Algunos años después murió D. Antonino, y Miguel fue nombrado para sustituirle, cura párroco de C... Dos días hacía que había llegado, cuando le llamaron para una boda; las amonestaciones habían corrido en vida del otro cura, y no quería el novio aplazar el casamiento por el cambio de sacerdote.

Cuando este salió al altar, los novios esperaban ya en el templo. La novia, si bien era muy hermosa, no se hallaba en la primera juventud. Iba vestida sencillamente de negro y estaba extraordinariamente pálida. El novio era un rico labrador de fisonomía bastante vulgar.

Decíase que el matrimonio se hacía por conveniencia, porque la desposada había quedado huérfana y sin amparo.

Cuando estuvo todo dispuesto, los novios se acercaron al párroco; ella alzó los ojos, fijándolos por un momento en el cura, llevó sus manos al corazón como queriendo contener sus latidos y se apoyó en el brazo de la madrina, que apenas tuvo tiempo de sostener a la joven para que no cayese al suelo. Miguel la miró un instante, en sus ojos brilló un fuego extraño, pero calmó en seguida su emoción y esperó, al parecer tranquilo, que pasase el desvanecimiento de Margarita, pues era ella, para empezar la ceremonia.

La novia también se dominó por fin y se puso de rodillas junto a su prometido, que no observó que las manos de la joven temblaban, y que casi no se oía su voz ahogada por el llanto. El cura de C... casó a la única mujer que había amado en la tierra, y cuando hubo consumado el sacrificio, se retiró a su casa y se encerró en su cuarto.
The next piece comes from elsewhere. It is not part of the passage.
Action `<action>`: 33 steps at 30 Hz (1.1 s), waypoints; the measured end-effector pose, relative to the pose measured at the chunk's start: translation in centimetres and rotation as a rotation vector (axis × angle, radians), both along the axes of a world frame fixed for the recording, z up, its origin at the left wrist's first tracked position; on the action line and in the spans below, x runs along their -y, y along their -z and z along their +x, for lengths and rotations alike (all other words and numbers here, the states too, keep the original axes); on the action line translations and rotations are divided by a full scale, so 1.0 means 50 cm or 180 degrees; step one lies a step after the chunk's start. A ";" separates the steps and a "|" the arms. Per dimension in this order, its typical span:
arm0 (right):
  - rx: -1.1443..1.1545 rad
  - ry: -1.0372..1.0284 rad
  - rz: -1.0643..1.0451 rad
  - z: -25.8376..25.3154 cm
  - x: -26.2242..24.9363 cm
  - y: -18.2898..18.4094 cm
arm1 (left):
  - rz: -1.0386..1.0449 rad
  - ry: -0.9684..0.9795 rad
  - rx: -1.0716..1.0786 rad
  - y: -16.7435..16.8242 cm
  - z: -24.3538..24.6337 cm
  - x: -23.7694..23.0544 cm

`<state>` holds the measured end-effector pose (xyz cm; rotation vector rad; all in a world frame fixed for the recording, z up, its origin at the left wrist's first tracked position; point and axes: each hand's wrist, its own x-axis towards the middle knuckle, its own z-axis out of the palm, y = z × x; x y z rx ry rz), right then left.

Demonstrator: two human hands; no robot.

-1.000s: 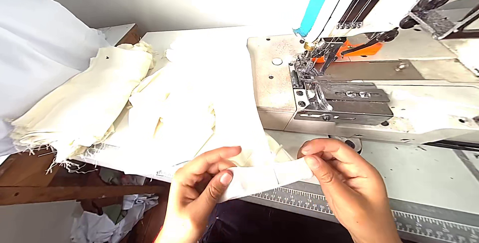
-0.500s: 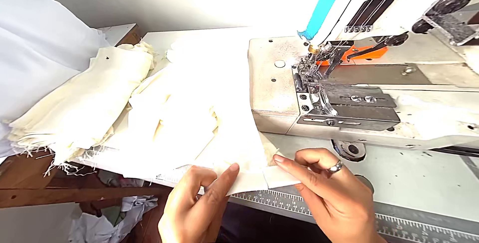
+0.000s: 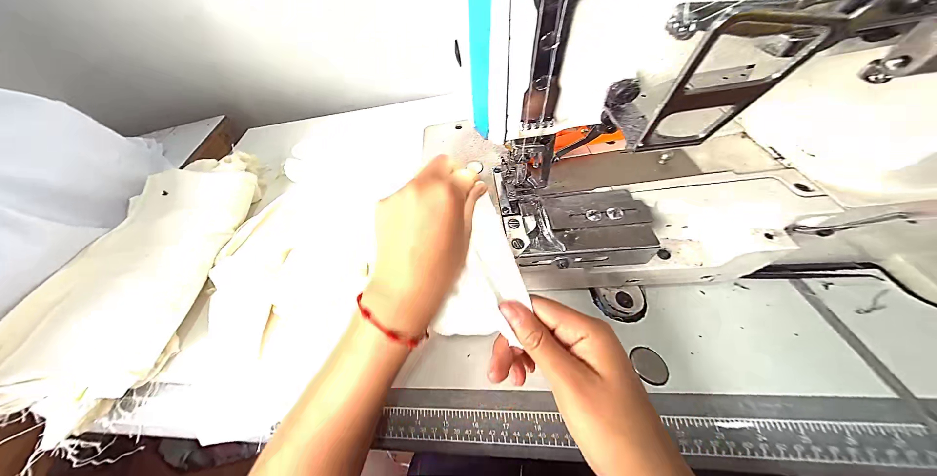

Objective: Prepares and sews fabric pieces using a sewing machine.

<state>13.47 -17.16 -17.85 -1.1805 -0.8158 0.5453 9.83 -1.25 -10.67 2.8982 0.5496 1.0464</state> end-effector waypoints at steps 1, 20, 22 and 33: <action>0.0020 0.0114 0.0060 0.008 -0.004 -0.002 | -0.0364 -0.0014 -0.0227 -0.011 0.020 -0.013; 0.0950 0.0749 -0.0203 0.089 0.022 -0.020 | -0.0100 0.1334 0.0165 -0.048 0.008 -0.061; 0.1747 0.1082 0.0067 0.122 0.044 -0.030 | 0.0312 0.1886 -0.0095 -0.054 -0.022 -0.043; 0.3815 0.0325 -0.0269 0.211 -0.016 -0.112 | 0.1274 0.2299 -0.0973 -0.144 -0.008 -0.043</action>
Sacó un libro de oraciones para fortalecer su espíritu, y luego, en voz muy baja, como no queriendo escucharse ni él mismo, murmuró:

–Hoy he apurado el cáliz de la amargura uniendo a Margarita a otro hombre. Al hacerlo, he comprendido que ella me quiere todavía y que yo no la he olvidado todo lo que debiera. Es preciso que no nos veamos más en este mundo. El espíritu es débil en el hombre, que ha nacido para los goces de la tierra y anhela conseguir los del cielo. Mañana partiré de este lugar. ¡Madre de los Desamparados, santa patrona de mi bendito pueblo, creo que estarás contenta de mí!